_TASK DIRECTIONS_
Which lines of the entries contain the string "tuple"? Please find them and copy them.

*** LISTED ENTRIES

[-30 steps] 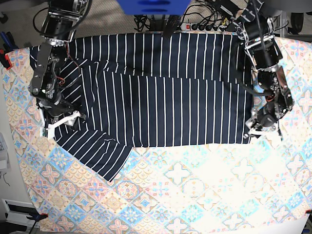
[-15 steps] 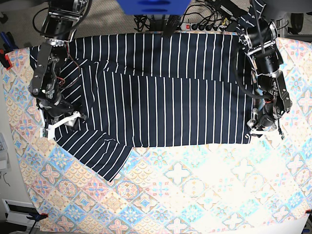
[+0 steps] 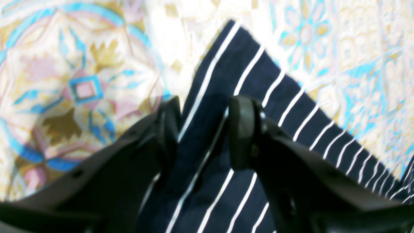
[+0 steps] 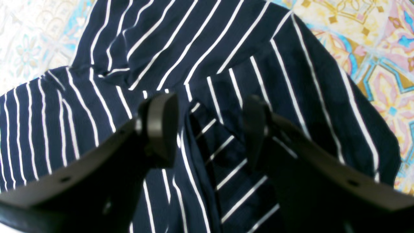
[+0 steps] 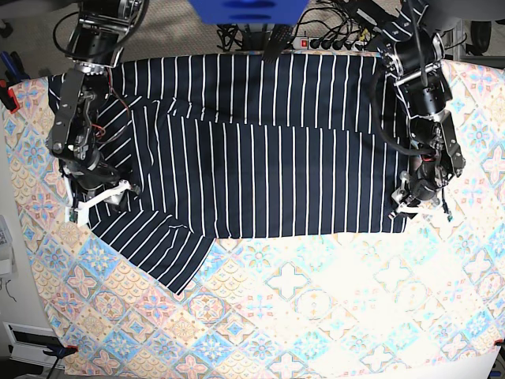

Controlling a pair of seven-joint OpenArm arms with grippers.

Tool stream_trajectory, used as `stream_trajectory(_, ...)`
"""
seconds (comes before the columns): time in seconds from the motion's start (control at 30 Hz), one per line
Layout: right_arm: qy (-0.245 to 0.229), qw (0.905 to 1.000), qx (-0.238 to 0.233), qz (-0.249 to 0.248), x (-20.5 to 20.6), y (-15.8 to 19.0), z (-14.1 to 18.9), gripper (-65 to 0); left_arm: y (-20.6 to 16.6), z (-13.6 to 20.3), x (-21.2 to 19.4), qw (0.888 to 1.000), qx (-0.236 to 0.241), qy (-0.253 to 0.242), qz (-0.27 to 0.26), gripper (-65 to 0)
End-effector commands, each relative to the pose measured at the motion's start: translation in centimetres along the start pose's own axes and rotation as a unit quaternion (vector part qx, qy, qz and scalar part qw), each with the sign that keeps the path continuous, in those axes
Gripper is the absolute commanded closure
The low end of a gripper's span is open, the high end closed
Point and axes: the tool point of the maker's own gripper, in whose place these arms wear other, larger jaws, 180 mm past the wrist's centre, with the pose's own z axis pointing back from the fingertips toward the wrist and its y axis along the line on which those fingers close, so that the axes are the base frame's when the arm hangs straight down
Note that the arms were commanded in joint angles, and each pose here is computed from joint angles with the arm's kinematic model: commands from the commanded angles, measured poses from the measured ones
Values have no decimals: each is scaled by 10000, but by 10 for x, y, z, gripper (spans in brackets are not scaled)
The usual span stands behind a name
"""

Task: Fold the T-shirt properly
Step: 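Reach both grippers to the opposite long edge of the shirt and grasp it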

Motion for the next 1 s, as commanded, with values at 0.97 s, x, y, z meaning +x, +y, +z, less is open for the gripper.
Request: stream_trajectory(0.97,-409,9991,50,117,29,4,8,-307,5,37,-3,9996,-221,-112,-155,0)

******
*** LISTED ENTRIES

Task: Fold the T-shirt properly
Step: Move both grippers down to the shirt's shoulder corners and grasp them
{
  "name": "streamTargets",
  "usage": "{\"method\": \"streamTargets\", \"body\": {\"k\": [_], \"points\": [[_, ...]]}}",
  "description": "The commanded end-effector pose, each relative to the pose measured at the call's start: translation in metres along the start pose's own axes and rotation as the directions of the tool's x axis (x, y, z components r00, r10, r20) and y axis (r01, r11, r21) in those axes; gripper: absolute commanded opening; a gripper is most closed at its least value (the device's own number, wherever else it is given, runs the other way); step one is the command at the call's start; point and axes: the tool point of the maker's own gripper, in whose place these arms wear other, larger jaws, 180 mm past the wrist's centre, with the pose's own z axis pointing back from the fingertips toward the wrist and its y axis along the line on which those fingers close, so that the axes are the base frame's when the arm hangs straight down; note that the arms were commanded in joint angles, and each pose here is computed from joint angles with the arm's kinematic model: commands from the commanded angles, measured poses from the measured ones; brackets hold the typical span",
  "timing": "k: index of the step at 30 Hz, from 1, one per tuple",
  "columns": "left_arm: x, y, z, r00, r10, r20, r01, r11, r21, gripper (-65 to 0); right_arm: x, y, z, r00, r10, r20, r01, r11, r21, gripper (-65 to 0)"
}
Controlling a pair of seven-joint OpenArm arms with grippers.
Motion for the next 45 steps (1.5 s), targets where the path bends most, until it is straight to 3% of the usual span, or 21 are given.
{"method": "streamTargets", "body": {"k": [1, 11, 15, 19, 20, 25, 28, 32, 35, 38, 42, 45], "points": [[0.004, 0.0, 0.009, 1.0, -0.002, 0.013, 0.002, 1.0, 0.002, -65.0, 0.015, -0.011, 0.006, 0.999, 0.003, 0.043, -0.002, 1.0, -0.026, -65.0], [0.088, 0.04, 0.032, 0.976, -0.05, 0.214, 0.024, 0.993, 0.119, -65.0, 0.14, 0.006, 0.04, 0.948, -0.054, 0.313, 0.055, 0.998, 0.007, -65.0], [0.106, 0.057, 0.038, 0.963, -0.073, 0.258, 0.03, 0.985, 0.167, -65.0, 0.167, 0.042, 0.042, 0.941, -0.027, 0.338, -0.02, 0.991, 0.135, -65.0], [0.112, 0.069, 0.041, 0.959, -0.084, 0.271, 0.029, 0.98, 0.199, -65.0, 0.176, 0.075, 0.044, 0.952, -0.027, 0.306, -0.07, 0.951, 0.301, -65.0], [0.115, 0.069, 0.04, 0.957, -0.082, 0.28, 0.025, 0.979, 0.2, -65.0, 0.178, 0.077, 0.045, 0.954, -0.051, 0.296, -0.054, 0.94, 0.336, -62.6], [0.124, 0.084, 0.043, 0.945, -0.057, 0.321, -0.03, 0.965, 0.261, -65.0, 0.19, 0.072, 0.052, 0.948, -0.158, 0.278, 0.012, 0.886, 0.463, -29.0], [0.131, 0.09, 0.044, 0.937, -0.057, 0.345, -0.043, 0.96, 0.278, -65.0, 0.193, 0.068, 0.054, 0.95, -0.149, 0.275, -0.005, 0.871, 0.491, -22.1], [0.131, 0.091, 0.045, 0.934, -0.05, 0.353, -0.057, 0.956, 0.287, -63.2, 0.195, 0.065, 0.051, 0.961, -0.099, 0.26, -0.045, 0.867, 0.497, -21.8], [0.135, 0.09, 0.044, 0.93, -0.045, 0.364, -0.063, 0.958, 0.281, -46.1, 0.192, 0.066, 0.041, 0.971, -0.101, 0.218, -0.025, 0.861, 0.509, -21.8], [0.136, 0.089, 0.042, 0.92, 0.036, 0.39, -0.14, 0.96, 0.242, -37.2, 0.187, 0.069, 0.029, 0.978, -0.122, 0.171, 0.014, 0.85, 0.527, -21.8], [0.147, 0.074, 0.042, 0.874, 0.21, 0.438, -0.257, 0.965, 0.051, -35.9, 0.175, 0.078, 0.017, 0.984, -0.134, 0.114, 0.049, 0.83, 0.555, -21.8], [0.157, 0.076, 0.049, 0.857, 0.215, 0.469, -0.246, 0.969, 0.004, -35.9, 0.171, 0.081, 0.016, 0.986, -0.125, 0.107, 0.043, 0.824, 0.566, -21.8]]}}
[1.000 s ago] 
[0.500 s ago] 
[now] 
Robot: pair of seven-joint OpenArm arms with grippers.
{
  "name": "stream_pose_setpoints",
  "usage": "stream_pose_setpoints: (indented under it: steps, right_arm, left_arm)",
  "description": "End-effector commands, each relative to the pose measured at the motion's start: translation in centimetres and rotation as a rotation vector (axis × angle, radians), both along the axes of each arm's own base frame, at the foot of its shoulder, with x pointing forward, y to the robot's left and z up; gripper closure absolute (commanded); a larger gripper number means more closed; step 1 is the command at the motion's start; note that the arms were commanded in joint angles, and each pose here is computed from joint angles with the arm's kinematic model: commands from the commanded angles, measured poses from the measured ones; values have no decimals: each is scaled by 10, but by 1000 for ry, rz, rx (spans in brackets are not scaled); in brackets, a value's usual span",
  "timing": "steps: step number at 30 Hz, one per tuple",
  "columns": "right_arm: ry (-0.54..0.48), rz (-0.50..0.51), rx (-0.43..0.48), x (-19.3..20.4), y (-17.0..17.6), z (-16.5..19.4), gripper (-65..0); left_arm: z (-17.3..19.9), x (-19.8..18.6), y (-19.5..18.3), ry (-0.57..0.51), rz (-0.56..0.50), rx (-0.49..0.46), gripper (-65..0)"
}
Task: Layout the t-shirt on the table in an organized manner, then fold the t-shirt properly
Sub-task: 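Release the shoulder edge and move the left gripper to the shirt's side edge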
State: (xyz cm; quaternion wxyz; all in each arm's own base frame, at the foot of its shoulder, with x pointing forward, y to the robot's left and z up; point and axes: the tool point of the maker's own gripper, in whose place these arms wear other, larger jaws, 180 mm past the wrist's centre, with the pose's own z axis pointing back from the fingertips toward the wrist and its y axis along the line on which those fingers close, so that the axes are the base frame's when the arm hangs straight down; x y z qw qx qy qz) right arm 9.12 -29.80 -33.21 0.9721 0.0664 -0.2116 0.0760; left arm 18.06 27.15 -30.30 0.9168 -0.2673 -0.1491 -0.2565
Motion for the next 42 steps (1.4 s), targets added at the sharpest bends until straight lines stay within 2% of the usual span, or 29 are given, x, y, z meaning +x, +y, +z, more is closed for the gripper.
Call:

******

_TASK ANSWER_
  "timing": "k: index of the step at 30 Hz, from 1, one per tuple",
  "timing": "steps: step number at 30 Hz, one per tuple",

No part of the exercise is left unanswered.